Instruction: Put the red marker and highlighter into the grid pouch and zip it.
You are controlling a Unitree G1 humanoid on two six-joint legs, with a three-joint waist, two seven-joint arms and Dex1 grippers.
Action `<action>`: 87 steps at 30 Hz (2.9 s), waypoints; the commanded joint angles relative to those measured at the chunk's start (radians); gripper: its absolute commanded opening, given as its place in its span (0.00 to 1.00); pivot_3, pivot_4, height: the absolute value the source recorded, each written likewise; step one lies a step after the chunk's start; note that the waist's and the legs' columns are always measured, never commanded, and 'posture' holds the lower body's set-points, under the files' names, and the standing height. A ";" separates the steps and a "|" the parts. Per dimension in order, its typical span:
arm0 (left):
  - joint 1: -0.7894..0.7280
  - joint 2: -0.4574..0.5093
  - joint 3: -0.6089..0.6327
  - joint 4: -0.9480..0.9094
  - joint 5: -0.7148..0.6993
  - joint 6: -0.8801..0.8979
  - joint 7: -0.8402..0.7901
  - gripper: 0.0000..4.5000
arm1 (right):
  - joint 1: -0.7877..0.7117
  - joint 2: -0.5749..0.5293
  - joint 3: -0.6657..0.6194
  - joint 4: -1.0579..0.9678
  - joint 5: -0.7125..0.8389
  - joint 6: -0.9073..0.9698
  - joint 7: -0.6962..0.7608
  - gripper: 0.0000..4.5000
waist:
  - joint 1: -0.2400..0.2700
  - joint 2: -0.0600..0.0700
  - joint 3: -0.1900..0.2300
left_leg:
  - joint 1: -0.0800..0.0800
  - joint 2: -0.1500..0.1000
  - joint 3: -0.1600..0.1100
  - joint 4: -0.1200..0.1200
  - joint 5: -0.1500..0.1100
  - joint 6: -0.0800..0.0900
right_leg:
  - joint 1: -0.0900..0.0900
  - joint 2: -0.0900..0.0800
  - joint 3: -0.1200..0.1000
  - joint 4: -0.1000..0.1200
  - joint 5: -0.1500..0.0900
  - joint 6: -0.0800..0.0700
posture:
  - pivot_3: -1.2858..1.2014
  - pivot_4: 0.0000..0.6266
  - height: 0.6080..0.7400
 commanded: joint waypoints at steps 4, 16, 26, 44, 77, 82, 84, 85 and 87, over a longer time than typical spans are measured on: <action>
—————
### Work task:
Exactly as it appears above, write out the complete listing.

### Response area:
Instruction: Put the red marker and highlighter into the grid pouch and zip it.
You are controlling a Unitree G1 humanoid on two six-joint legs, with a three-joint waist, two seven-joint arms and Dex1 grippers.
Action `<action>`: 87 steps at 30 Hz (2.9 s), waypoints; the commanded joint angles relative to those measured at the chunk's start (radians); gripper: its absolute commanded opening, given as its place in its span (0.00 to 1.00); pivot_3, pivot_4, height: the absolute value the source recorded, each written likewise; step one lies a step after the chunk's start; note that the waist's and the legs' columns are always measured, never commanded, and 'posture' holds the lower body's set-points, under the files' names, and the standing height. A ";" separates the steps and a "|" the parts. Per dimension in order, its typical span:
arm0 (left):
  - joint 1: -0.7894..0.7280
  - joint 2: -0.4574..0.5093
  - joint 3: -0.6089..0.6327
  - joint 4: -0.9480..0.9094
  - joint 5: -0.7148..0.6993
  - joint 6: -0.8801..0.8979
  - joint 7: -0.8402..0.7901
  - gripper: 0.0000..4.5000
arm1 (right):
  - joint 1: -0.7877..0.7117
  - joint 2: -0.5749..0.5293
  - joint 3: -0.6657..0.6194
  - joint 4: -1.0579..0.9678
  - joint 5: -0.7125..0.8389
  - joint 6: -0.9073..0.9698
  - joint 7: -0.6962..0.7608
  - gripper: 0.0000..4.5000
waist:
  - joint 1: -0.2400..0.2700
  - joint 2: -0.0600..0.0700
  - joint 3: -0.1900..0.2300
left_leg:
  - joint 1: -0.0800..0.0800
  - joint 2: -0.1500..0.1000
  - joint 3: -0.1600..0.1100
  - joint 4: -0.1200..0.1200
  - joint 5: -0.1500..0.1100
  - joint 6: -0.0800..0.0900
right_leg:
  - joint 1: -0.0900..0.0900
  - joint 2: -0.0900..0.0800
  - joint 3: -0.1200..0.1000
  - joint 4: -0.1000..0.1200
  - joint 5: -0.1500..0.0900
  - joint 6: -0.0800..0.0700
posture:
  - pivot_3: -1.2858..1.2014
  - pivot_4: 0.0000..0.6266
  - height: 0.6080..0.7400
 commanded: joint waypoints at steps 4, 16, 26, 44, 77, 82, 84, 85 and 87, over a longer time than typical spans are measured on: <action>

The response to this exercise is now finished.